**Provided data**

Content starts

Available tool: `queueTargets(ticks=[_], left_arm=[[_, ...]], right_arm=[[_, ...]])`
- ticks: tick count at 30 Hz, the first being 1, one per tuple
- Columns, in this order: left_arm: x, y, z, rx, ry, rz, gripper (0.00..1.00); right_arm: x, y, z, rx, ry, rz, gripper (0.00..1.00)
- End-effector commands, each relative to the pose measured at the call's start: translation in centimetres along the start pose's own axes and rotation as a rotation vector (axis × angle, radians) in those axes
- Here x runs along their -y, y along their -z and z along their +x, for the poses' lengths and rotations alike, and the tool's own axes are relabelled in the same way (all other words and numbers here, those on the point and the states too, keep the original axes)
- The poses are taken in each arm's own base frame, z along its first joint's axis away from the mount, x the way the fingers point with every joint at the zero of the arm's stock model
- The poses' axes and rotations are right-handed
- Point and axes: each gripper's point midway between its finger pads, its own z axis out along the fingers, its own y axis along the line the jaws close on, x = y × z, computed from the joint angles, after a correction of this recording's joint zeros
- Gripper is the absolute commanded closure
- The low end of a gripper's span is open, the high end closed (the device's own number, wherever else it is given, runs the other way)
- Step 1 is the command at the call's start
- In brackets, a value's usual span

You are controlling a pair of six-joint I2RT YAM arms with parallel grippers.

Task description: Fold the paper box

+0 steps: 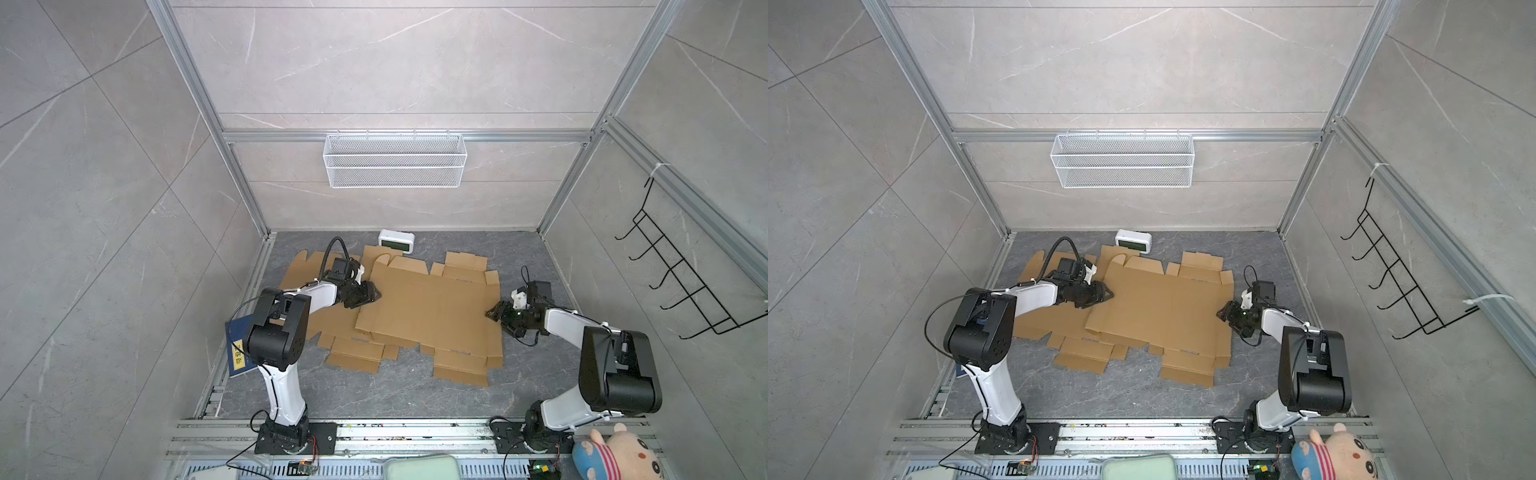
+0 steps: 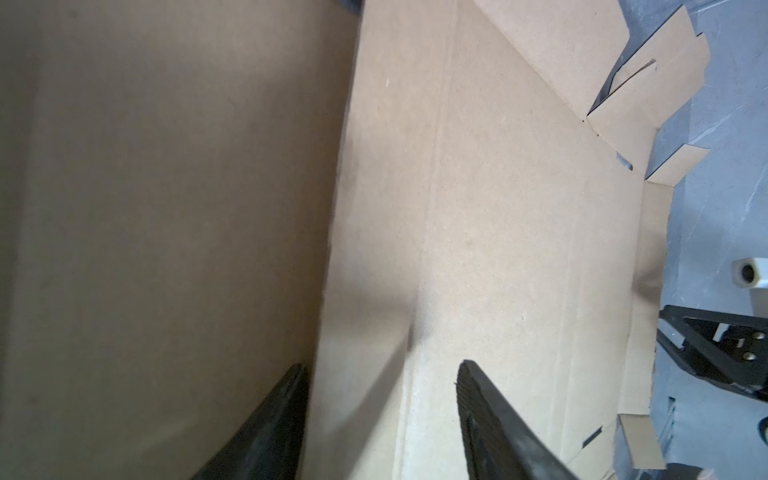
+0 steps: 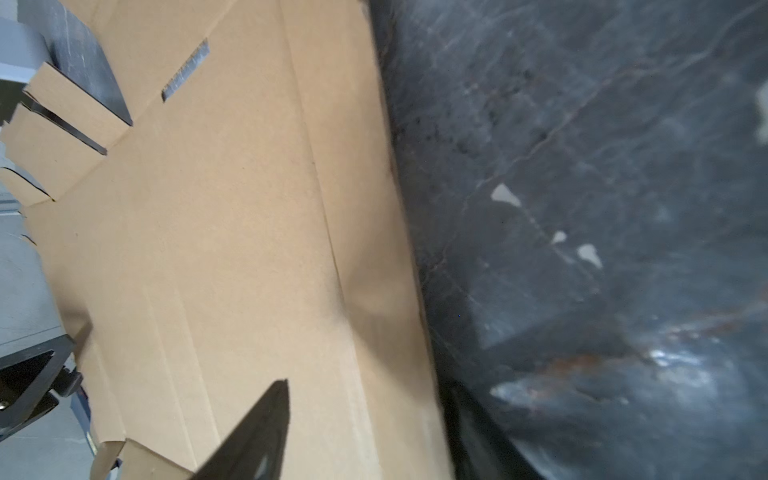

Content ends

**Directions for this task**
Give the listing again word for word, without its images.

**Exercise result**
Available tool: `queueTargets(ticks=[_], left_arm=[[_, ...]], right_arm=[[_, ...]])`
- ticks: tick count at 30 Hz, the first being 1, one per tuple
- Columns, in this order: left_arm: x, y, z, rx, ry, rz, gripper (0.00..1.00); right_arm: x, y, z, rx, ry, rz, gripper (0.00..1.00)
- End-effector commands, each relative to the pose measured at the call's start: translation in centimetres along the start pose's own axes and rotation as a rotation vector (axis × angle, radians) in those axes
- Here x runs along their -y, y along their -z and z along their +x, for the poses' lengths and rotations alike, and the tool's own axes are relabelled in the same way (all other words and numbers here, those on the point and the states too, keep the original axes)
- The poses are taken in each arm's own base frame, z along its first joint's axis away from the mount, x the way the fingers point with every joint at the zero of the arm's stock model
- The poses' axes and rotations are right-handed
- Point and axes: each gripper's point midway between its finger pads, its own z axis out along the fingers, its own y axis along the line the jaws close on, x = y × z, computed from the joint angles, after a correction of this recording's joint zeros
- Gripper is the absolute commanded closure
- The low end of a gripper's span is open, the high end closed (the device's own number, wherever else it is given, runs the other way)
- Step 1 is the command at the call's start
- In brackets, a value's usual span

You are controlling a pair of six-joint I2RT YAM arms with parallel grippers.

Task description: Fold the paper box

+0 steps: 
+0 steps: 
+0 steps: 

The reply to this exercise is complete.